Results recorded on the RF insertion and RF return losses for two types of cells: uveal melanoma line 92.1 and WBC (Jurkat leukemia WBCs). (ac) show the insertion loss signal between 2 GHz and 4.5 GHz for (a)—WBC from which media is extracted, (b) UM 92.1 from which media was extracted, and (c) the difference of the two signals in (a) and (b). (df) show corresponding results for the return losses: (d) WBC from which media response was extracted, (e) UM 92.1 from which media was extracted, and (f) the difference of the two signals.

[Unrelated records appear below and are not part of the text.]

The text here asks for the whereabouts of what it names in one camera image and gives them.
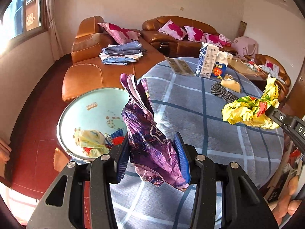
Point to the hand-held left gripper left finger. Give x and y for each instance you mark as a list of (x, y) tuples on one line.
[(122, 162)]

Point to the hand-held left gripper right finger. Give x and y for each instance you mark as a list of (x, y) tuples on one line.
[(182, 157)]

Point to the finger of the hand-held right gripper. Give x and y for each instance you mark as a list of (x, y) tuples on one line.
[(281, 118)]

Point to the yellow plastic bag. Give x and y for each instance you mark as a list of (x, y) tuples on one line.
[(247, 109)]

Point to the purple wrapper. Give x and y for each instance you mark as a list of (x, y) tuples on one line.
[(147, 133)]

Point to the light green enamel basin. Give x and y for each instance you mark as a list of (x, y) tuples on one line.
[(90, 114)]

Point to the person's right hand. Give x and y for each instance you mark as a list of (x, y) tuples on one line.
[(286, 205)]

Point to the brown wooden door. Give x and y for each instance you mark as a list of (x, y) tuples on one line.
[(296, 93)]

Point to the blue checkered tablecloth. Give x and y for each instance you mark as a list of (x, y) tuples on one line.
[(195, 124)]

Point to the brown leather armchair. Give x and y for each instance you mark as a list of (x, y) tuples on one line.
[(283, 81)]

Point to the pale yellow plastic wrapper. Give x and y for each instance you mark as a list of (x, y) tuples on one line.
[(90, 140)]

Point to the pink white armchair cushion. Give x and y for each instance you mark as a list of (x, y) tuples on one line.
[(270, 66)]

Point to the pale yellow block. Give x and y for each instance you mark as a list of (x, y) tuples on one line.
[(232, 84)]

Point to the dark cardboard box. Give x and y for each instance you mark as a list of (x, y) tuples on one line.
[(276, 188)]

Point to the wooden coffee table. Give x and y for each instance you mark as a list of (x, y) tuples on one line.
[(243, 69)]

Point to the blue yellow juice carton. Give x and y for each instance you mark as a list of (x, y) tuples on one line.
[(219, 69)]

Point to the pink cloth covered chair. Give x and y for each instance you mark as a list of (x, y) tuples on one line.
[(246, 46)]

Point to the brown leather chaise sofa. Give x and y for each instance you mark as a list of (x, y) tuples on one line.
[(95, 76)]

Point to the flat dark tan packet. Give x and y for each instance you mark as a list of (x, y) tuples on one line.
[(180, 66)]

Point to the white blue milk carton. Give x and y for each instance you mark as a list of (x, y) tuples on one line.
[(206, 59)]

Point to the small pink dotted pillow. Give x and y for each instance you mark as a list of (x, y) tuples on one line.
[(225, 40)]

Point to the brown woven cylinder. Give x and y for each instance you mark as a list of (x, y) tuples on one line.
[(243, 29)]

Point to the pink floral pillow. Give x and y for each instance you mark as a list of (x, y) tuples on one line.
[(119, 33), (172, 29), (213, 39), (195, 33)]

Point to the folded blue bedding stack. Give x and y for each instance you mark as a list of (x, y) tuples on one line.
[(121, 53)]

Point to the beige curtain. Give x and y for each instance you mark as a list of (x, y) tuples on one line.
[(54, 23)]

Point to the window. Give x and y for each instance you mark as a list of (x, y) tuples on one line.
[(23, 12)]

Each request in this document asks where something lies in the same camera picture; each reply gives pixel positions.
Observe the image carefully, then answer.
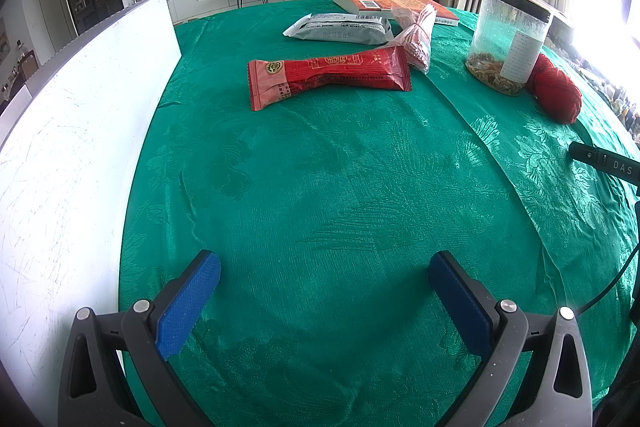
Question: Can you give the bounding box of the red snack packet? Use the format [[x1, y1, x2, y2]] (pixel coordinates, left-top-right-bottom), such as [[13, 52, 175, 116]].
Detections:
[[247, 46, 412, 112]]

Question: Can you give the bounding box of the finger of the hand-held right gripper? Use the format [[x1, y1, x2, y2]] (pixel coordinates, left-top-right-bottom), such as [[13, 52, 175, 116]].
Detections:
[[568, 141, 607, 172]]

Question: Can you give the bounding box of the wooden dining chair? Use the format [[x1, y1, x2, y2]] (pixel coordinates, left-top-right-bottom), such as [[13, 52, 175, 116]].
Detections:
[[21, 51, 41, 82]]

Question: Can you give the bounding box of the black cable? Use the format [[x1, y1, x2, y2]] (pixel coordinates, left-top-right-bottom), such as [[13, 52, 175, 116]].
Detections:
[[575, 247, 640, 314]]

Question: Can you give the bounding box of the clear jar with black lid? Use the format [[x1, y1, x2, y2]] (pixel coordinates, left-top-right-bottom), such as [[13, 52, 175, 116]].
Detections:
[[465, 0, 553, 98]]

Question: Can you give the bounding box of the grey foil packet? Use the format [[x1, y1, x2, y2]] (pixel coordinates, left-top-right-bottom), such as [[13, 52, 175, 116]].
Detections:
[[282, 13, 393, 48]]

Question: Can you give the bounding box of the green tablecloth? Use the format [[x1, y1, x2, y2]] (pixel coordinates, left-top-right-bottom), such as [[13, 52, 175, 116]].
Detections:
[[117, 0, 640, 427]]

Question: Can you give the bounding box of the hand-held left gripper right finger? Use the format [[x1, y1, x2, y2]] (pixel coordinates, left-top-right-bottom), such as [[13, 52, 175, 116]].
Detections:
[[427, 249, 593, 427]]

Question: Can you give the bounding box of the red yarn skein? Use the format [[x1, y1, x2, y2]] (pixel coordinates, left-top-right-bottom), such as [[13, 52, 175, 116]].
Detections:
[[525, 53, 583, 125]]

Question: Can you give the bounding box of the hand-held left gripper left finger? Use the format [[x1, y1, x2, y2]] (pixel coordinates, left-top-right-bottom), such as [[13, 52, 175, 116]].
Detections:
[[57, 249, 223, 427]]

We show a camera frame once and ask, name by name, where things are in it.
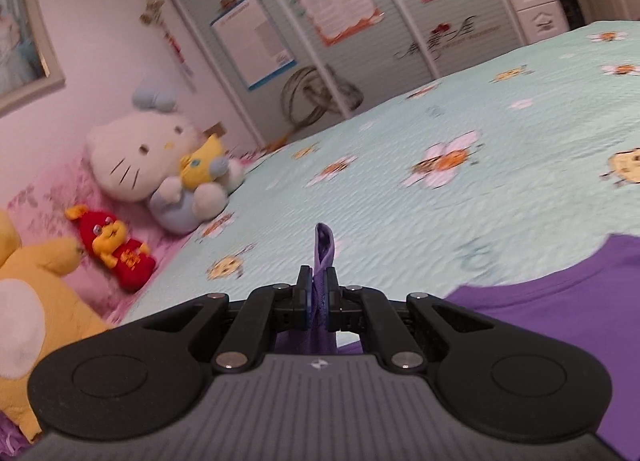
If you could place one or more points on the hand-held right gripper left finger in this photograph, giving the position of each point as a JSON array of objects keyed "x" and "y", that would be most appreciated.
[{"x": 302, "y": 298}]

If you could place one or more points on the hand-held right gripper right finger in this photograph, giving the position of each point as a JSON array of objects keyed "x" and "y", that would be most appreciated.
[{"x": 334, "y": 298}]

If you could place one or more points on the purple t-shirt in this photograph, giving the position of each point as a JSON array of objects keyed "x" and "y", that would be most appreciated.
[{"x": 550, "y": 311}]

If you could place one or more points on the bee-print quilted bedspread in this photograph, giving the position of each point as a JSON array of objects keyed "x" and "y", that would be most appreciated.
[{"x": 400, "y": 221}]

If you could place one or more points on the small yellow plush toy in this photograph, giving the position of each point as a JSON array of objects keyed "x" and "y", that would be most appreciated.
[{"x": 200, "y": 166}]

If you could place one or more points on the red and yellow plush toy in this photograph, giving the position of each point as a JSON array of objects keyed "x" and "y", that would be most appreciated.
[{"x": 127, "y": 261}]

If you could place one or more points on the white cat plush toy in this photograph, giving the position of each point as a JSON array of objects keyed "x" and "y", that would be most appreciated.
[{"x": 135, "y": 156}]

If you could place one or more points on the pink floral pillow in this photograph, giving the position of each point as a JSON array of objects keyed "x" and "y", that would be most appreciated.
[{"x": 55, "y": 201}]

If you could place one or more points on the yellow bear plush toy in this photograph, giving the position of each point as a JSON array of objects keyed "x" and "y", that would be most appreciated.
[{"x": 30, "y": 301}]

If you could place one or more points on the grey sliding-door wardrobe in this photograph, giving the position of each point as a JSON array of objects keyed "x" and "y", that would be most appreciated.
[{"x": 400, "y": 26}]

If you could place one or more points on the purple floral cloth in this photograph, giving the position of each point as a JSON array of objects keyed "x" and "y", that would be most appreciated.
[{"x": 7, "y": 436}]

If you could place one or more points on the white drawer cabinet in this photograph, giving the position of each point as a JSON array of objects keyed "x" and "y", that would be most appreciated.
[{"x": 535, "y": 6}]

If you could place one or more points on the blue-bordered wall poster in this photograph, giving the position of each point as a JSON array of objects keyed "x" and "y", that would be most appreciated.
[{"x": 255, "y": 41}]

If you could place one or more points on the hanging wall ornament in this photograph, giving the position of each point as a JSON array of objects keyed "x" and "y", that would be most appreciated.
[{"x": 152, "y": 6}]

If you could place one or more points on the framed wall picture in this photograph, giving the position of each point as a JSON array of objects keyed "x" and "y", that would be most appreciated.
[{"x": 15, "y": 36}]

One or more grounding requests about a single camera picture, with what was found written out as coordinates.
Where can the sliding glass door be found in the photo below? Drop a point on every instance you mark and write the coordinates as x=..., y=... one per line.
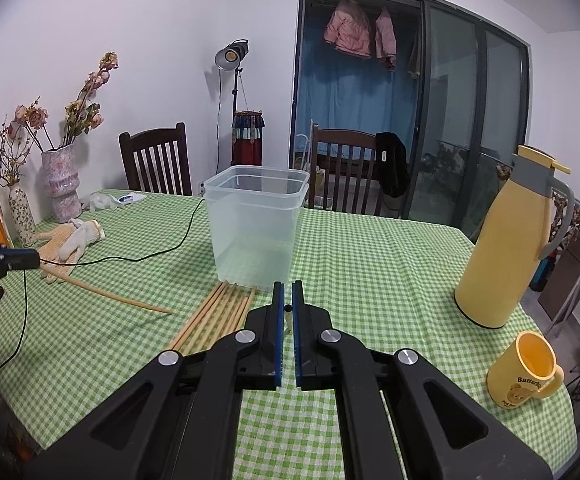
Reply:
x=450, y=110

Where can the red and blue hanging cloth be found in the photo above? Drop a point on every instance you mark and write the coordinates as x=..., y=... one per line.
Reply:
x=247, y=150

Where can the small pink jacket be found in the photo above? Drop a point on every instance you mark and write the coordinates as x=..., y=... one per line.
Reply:
x=386, y=35

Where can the studio light on stand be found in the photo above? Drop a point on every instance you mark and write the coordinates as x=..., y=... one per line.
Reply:
x=229, y=55

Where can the white and blue packet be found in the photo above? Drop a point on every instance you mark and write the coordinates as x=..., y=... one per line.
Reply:
x=129, y=198

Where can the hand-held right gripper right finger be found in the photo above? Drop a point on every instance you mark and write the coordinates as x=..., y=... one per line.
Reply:
x=298, y=340

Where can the yellow thermos jug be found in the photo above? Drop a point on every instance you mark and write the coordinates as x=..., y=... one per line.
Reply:
x=500, y=250

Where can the dried pink flowers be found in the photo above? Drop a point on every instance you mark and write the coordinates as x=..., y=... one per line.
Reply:
x=32, y=116

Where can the dark wooden chair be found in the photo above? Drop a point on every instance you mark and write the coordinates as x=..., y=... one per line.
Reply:
x=342, y=137
x=183, y=160

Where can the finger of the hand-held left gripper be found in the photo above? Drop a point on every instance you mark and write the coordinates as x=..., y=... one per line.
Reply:
x=19, y=258

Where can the green checkered tablecloth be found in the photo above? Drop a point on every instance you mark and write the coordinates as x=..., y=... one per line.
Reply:
x=370, y=270

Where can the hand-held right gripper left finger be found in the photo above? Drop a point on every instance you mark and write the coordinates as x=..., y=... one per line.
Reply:
x=278, y=340

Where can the large pink jacket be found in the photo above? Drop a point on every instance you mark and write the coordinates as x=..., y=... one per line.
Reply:
x=347, y=30

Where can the clear plastic container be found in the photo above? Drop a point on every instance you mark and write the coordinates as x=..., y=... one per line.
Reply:
x=255, y=230

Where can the bundle of wooden chopsticks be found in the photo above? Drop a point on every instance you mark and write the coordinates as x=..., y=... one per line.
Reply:
x=204, y=317

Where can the yellow mug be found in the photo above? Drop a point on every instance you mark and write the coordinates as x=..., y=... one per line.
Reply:
x=512, y=385

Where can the pink speckled ceramic vase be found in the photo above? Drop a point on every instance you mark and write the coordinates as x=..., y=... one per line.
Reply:
x=62, y=185

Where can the blue curtain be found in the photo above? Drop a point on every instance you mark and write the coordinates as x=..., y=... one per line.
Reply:
x=355, y=95

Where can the small floral vase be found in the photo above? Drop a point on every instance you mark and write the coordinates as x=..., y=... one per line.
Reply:
x=22, y=215

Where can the white knit work glove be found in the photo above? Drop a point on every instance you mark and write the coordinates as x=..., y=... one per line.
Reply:
x=82, y=242

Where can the long wooden chopstick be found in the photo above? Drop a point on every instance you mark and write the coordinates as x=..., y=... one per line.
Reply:
x=119, y=297

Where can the blue and red floor appliance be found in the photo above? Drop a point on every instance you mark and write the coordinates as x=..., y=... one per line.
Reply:
x=545, y=272

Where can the crumpled clear plastic glove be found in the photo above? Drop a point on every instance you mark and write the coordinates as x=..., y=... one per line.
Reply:
x=97, y=202

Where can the dried twig branches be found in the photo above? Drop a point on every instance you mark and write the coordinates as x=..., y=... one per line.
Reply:
x=7, y=160

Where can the olive hanging garment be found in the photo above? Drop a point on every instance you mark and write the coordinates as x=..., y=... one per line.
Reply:
x=414, y=60

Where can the black garment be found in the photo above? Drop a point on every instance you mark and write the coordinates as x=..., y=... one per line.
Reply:
x=392, y=165

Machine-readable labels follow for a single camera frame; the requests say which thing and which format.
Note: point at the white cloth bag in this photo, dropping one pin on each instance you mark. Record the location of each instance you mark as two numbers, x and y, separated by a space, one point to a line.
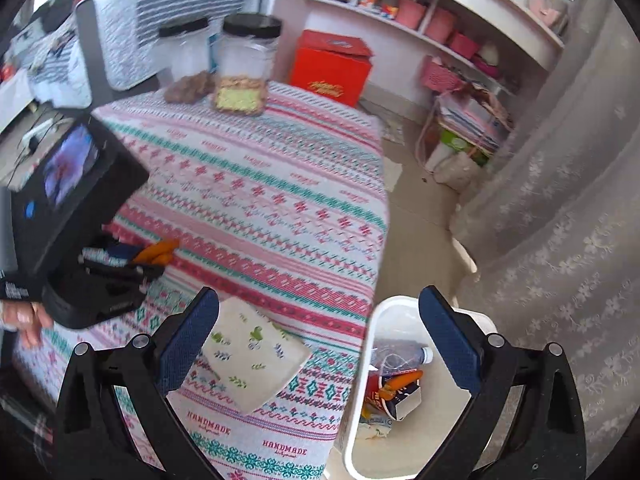
455 170

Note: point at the pink bucket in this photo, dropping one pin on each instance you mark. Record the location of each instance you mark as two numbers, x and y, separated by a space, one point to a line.
441 25
411 14

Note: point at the patterned woven tablecloth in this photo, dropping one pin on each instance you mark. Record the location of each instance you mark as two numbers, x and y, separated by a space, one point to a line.
280 200

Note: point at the chair with striped quilted cover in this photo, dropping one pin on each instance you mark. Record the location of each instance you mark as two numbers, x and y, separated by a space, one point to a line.
125 30

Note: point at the person's left hand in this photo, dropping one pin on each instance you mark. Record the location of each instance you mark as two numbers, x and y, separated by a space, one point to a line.
27 322

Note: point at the floral folded cloth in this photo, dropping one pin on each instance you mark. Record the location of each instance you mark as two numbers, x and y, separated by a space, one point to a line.
255 355

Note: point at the red snack wrapper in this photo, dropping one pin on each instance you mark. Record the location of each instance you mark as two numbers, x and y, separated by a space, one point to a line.
372 390

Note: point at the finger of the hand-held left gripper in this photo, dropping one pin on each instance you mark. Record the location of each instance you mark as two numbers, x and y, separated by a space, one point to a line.
112 251
130 274

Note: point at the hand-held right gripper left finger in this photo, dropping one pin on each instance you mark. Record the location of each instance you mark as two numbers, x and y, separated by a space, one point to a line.
187 332

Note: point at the stack of paper bags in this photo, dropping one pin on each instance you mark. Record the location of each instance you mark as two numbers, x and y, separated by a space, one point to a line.
475 120

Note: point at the white trash bin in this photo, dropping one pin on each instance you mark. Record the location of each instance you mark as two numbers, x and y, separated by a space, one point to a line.
410 450

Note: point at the orange carrot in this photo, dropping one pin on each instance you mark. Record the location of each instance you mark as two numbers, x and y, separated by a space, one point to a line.
400 382

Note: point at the peanut jar with black lid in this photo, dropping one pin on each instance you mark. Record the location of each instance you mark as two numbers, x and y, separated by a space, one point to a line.
247 65

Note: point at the green tissue packet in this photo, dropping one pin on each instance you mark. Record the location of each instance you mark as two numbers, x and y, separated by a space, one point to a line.
454 141

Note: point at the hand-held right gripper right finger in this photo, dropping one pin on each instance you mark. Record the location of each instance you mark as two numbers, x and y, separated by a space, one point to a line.
447 342

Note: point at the blue booklet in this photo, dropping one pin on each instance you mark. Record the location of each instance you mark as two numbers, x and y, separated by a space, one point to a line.
215 52

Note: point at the orange peel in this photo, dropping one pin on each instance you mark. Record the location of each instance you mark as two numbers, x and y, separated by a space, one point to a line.
157 252

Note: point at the clear jar with brown snacks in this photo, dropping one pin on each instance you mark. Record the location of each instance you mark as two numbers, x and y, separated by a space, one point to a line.
185 65

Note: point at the clear plastic bottle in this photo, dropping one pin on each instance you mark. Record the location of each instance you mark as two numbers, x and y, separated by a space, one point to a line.
400 355

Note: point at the red gift box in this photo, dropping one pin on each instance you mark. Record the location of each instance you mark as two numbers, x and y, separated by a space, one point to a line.
330 67

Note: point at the cluttered desk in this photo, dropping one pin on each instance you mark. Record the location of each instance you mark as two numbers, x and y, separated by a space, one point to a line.
30 85

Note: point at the blue and white paper box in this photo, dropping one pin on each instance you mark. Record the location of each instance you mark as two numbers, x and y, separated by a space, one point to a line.
402 402

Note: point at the plaid cloth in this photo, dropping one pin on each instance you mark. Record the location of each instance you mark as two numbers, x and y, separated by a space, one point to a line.
25 425

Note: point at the white lace curtain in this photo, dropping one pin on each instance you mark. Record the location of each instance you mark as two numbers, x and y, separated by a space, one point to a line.
565 240

The results show that the signature of each type of cell is significantly different, while the variation within the same type of cell is minimal—virtually undetectable with the used setup. However, the identification will require the development of an extensive atlas of signatures that could be used of automatic recognition from a database. Further, separation of the cells will pose no challenge as long as cells are identified. The method yields 100% accuracy based on the signature of the RF response of the cells to low intensity large spectrum RF signal.

Discussion

The above presented results reveal the capability of the discussed method of identification based on RF imaging to be extended toward cell type identification. Hence, the presented results do point out clearly that the RF imaging represents a very good label-free tool for cell identification after separation and the capability of the method shows great potential for cell typing. The two platforms that complete the label-free separation and the identification use same technology. They could be integrated in a unique platform that would perform fully automatic both separation and identification. Besides the insertion loss, one could extract the return loss as well and the detailing of the two yields more hints and better objective identification. Both the insertion loss and the return loss could be used for identification and validation. It is expected that the results will be dependent on the specific configuration of the interrogation station which will modify the configuration of the microchannel. However, the amplitude of the RF signal may vary in a different configuration of the interrogation station, but the signature is expected to reveal the type of cell. The development of the database of type of cells is a feasible task as the platform may be easily automatized. The integration of the separation and identification platforms in a sole piece and extension of the capability of operation of the separation in parallel configuration could lead to time reduction of the process making it a great candidate for a point of care device. The proposed platform has the advantage that no calibration equipment is needed as the reference signal could be taken from the media used here as a baseline. Few of the advantages of such a platform are: portability, automation, capability to perform accurate assessment with little volume specimen—single living cells. The principle of detection could be used for evaluation of cells that may be different from their predecessor: infected cells, mutant cells, etc. The two-steps principle is expected to yield efficiencies higher than the ones reported in the literature1,5,16 as the first criterion of separation may be relaxed such that all targeted cells would pass it. The second step RF signature identification will collect only the cells of interest based on their specific signature.

Besides counting, a suitable database of the signature of the cancer cells could enable fast and accurate detection of the source of a CTC found in the blood stream. This may significantly improve the output of the treatment as long as the type of cancer in the metastasis is known.